Work request - Transcribe exactly, and only, the lines from the one containing "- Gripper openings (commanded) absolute" through the end of the material.

Provided material -
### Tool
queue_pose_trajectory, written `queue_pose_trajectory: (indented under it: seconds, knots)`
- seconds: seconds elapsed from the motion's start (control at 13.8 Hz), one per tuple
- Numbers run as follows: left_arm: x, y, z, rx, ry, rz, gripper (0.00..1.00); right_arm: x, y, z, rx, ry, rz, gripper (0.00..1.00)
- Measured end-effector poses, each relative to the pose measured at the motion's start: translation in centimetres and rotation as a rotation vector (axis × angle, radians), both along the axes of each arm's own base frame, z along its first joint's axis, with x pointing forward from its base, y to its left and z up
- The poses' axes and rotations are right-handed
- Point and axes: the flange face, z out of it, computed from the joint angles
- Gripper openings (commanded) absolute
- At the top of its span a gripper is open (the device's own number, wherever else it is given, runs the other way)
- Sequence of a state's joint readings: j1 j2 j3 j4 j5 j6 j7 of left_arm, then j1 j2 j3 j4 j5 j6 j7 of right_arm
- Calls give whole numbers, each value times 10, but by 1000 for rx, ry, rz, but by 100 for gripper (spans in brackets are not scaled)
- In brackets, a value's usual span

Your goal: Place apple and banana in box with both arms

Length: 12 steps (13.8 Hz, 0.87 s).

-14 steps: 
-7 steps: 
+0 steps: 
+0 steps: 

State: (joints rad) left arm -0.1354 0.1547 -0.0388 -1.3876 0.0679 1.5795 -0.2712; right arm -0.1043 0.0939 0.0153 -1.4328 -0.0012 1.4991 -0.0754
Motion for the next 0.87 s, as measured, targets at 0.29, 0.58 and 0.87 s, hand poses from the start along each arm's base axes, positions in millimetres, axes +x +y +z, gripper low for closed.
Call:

Response -
- Gripper openings (commanded) absolute
- At the top of its span a gripper is open (the device's own number, wherever else it is given, runs the other way)
- Sequence of a state's joint readings: j1 j2 j3 j4 j5 j6 j7 of left_arm, then j1 j2 j3 j4 j5 j6 j7 of right_arm
- Calls give whole numbers, each value times 10, but by 1000 for rx, ry, rz, but by 100 for gripper (spans in brackets are not scaled)
- In brackets, a value's usual span

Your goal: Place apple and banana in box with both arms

Length: 12 steps (13.8 Hz, 0.87 s).

-14 steps: 
-7 steps: 
+0 steps: 
+0 steps: 

State: (joints rad) left arm -0.1354 0.1547 -0.0388 -1.3876 0.0679 1.5795 -0.2712; right arm -0.1043 0.0939 0.0153 -1.4328 -0.0012 1.4991 -0.0754
Motion for the next 0.87 s, as measured, targets at 0.29, 0.58 and 0.87 s, hand poses from the start along each arm's base axes, positions in millimetres, axes +x +y +z, gripper low for closed.
Call:

Nothing remains to be added to the output.